In keeping with patients needing to have the motivation to quit and not just a medication to treat the issue, ongoing counseling and encouragement by the medical team and/or others can help. These periodic discussions don’t need to be prolonged, but there is an association of more discussion/encouragement with better success with smoking cessation (guidelines here). There’ s value as well in telephone-based support (abstract here), which is offered by some programs.
There are some limitations and safety concerns with chantix. In addition to nausea, insomnia, abnormal dreams, headhaches, and GI side effects other than nausea (indigestion, constipation, diarrhea, gas) can also occur in about 10-22% of patients, which is only slightly more than the rates with a placebo. About 12% of patients in the clinical trials with chantix stopped it early because of problematic side effects, most commonly nausea. For patients who start chantix but can’t tolerate it, or are taking it but can’t maintain motivation to quit, it’s possible to discontinue chantix immediately: no taper is required.
Chantix also shouldn’t be given to pregnant or lactating women now, since we don’t know about safety to the fetus or infant in this population yet. It’s excreted in the urine after going through the kidneys, so liver function isn’t really an issue, but patients with significant kidney problems are recommended to have a dose reduction. However, routine dose reductions aren’t required for older patients with reasonable kidney function. Because chantix is excreted primarily without being metabolized by the body, it doesn’t typically have interactions with other medications.
There have also been several high profile reports about psychiatric symptoms associated with chantix, which are rare and and can range from agitation to depression to suicidality to worsening of a patient’s underlying psychiatric problems if they have them (alert here). However, it’s not entirely clear that the chantix is a direct contributor, since smoking itself and nicotine withdrawal can increase risk of suicidal behavior. This is still controversial and uncommon to rare, but family and friends who know the patient should be aware of this possibility and alert a doctor about any observed behavioral changes, ideally also stopping chantix until the situation is clarified. Of note, chantix hasn’t been tested in patients with severe psychiatric disorders, so it’s important to be cautious about potentially using it in patients who may be at considerably higher risk for significant psychiatric probems. And until the effect on driving and operating heavy machinery can be clarified, the FAA prohibits pilots and air-traffic controllers from taking chantix.

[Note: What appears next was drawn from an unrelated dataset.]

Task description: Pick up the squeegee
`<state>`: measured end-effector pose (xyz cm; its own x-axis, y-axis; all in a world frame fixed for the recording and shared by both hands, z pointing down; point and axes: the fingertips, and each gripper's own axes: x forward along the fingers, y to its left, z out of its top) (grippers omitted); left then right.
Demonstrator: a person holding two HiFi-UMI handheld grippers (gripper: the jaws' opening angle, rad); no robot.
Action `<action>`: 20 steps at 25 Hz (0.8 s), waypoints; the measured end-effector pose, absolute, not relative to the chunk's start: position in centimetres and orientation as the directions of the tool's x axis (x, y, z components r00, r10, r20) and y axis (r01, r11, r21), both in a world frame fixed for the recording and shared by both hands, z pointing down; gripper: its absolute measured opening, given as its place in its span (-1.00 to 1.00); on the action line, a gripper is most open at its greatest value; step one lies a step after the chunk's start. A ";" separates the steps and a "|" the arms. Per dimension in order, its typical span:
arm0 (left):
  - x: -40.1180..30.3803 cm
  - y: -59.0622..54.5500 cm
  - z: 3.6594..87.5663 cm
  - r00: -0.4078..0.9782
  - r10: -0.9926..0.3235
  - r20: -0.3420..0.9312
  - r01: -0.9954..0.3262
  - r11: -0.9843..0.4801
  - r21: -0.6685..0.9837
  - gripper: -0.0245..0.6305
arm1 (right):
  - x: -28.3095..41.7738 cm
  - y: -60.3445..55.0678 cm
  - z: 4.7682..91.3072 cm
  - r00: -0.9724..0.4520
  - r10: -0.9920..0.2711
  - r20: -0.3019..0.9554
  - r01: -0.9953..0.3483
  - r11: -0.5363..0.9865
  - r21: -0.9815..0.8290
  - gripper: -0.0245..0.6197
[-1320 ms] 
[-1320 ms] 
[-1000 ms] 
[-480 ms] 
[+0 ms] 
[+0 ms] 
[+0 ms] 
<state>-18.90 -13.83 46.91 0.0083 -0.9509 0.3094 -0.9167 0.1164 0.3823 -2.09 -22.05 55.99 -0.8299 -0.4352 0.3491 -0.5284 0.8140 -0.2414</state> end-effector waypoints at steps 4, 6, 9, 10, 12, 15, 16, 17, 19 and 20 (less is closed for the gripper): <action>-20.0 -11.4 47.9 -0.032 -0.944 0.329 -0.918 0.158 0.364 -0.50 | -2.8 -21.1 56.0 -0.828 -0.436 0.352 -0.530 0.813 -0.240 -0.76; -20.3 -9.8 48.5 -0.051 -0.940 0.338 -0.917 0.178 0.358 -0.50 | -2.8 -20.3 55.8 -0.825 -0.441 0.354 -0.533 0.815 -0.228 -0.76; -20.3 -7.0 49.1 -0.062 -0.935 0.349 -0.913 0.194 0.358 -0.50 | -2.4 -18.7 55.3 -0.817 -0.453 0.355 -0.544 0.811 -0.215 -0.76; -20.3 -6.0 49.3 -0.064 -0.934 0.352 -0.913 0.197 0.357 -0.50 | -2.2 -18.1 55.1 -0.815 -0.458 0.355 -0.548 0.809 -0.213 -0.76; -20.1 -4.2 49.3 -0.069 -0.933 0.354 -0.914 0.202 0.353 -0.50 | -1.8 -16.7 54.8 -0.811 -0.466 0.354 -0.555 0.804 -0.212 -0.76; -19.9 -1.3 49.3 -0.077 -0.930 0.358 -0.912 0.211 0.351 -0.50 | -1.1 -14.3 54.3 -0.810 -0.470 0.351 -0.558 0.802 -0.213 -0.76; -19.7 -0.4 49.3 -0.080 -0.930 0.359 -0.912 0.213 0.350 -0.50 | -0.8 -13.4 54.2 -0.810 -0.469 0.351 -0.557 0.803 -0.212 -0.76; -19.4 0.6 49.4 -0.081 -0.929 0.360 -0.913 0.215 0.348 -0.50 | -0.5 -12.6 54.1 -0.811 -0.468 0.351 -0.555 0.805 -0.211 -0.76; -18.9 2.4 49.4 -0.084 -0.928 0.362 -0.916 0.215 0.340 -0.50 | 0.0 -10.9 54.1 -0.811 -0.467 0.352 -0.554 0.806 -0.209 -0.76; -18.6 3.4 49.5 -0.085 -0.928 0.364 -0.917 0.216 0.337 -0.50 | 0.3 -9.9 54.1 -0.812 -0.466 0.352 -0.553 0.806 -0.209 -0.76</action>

Of note, chantix has really been studied only as a single agent approach, and while it may be possible to combine it with zyban or nicotine replacement, we don’t have evidence to confirm the safety of this strategy yet, so it isn’t recommended.
So just to summarize, the US Public Health Service in its clinical practice guidelines recommends considering chantix as an option for a first approach to smoking cessation, and other countries also have similar guidelines. However, this is in conjunction with behavioral support, and it’s to be directed to people who are motivated to quit smoking. Even with several tools, smoking cessation is a challenge, but chantix is one more valuable tool for many patients.